BTW Moya isn't a good analogy, when you think of him you imagine a typical clay court player (gets a lot of balls back, retriever, consistent). Correct me if I'm wrong, but he seems to be a 1-dimensional player. Efficient, but one dimensional. You haven't really described your game but a tactic you can use is to just mix it up, keep hitting him different kinds of shots. This can help neutralize his forehand and expose his backhand's technical flaws. Remember to build the point to maximize your strength (whatever it is) and apply it to their weakness (his backhand).

TennisCJC 10-12-2012 08:41 AM

Seems pretty simple to devise a game plan. Here are are my strat-a-gems (a gem of a strategy).

1. Short term strat-a-gem: Take a bit off 1st serve - you want to get 2 of 3 1st serves in so you don't let the guy use his good FH on your weak 2nd serve
2. Long term strat-a-gem: work on a topspin/kick 2nd serve that you can swing at at 90% of you 1st serve racket speed but brush it for more spin. Work on placement to the corners and a body serve with this new 2nd serve. Hit at least 2 buckets per week of 2nd serves.
3. Short term strat-a-gem: come to the damn net against the guys BH. His slice will not be an effective pass, his topspin pass sounds a bit wild and error prone, and for every time you come in that is one less chance for him to spank one of your short balls.
4. Short term strat-a-gem: on duece court serve him wide to open up his BH side
5. Short term strat-a-gem: hit hard cross court FH to open up his BH side
6. Short term strat-a-gem: loop high topspin shots to his slice backhand to illicit short balls

xFullCourtTenniSx 10-14-2012 03:00 PM

110 mph first serve and no second serve... Who are you?

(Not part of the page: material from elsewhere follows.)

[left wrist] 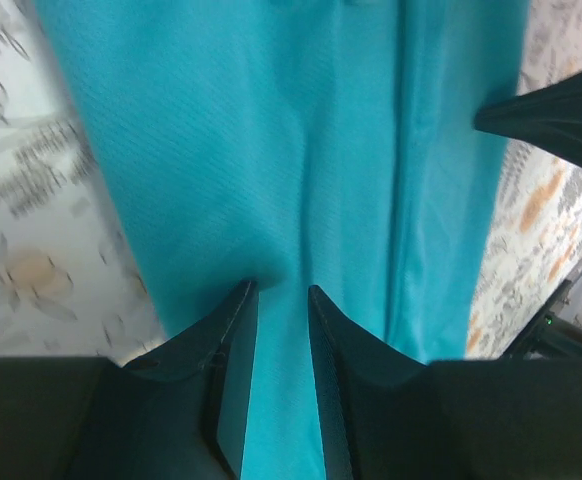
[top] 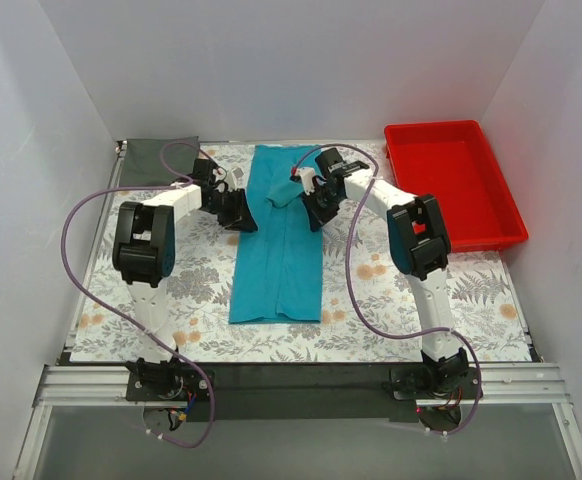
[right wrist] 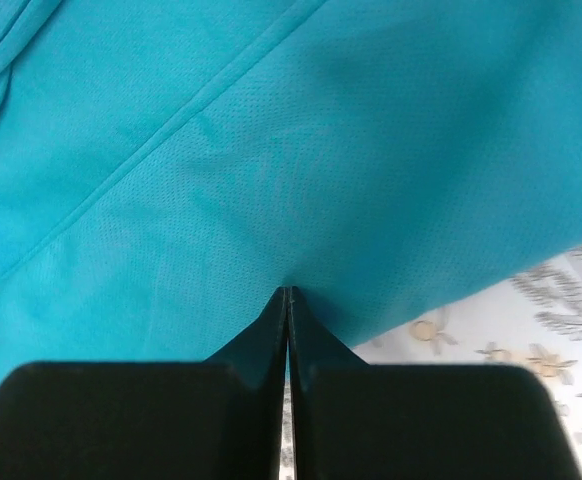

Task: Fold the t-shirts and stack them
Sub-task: Fold the tshirt

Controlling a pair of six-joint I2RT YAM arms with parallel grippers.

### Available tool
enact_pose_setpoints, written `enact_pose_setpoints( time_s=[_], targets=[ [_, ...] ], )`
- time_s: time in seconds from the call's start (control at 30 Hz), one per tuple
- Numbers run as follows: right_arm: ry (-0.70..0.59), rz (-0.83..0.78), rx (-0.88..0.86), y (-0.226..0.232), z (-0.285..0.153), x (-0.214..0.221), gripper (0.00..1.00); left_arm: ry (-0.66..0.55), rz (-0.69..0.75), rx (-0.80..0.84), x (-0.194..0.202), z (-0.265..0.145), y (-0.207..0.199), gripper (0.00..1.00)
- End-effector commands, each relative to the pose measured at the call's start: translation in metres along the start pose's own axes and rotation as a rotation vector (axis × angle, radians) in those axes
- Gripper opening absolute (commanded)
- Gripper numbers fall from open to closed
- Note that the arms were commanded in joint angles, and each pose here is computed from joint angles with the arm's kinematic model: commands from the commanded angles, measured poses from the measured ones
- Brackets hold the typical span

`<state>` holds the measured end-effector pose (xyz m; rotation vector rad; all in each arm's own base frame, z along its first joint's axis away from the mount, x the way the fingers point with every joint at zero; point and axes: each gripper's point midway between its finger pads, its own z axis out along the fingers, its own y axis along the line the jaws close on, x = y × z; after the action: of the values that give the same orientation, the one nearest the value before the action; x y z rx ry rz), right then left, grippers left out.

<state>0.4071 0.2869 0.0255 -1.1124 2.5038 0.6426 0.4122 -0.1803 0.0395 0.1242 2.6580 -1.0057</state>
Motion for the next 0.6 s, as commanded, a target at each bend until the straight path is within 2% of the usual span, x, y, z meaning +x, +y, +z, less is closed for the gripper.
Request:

Fernando Verdasco?

For dragging him to net, have you considered pulling him off the court, then hitting a low, short slice to the other side? Not a dropshot, but a knifing slice that just lands short. He comes up, you pass him.

Have you considered hitting it wide and deep enough into his backhand corner so that he can't hit a forehand? It's not always enough to just hit to that side, but you also need to hit it far enough that he can't just run around it. If he tries to run around the ball and hits it from outside the sidelines, punish him by going into his forehand corner. He gives up SO MUCH court if he tries to run around a deep, wide backhand.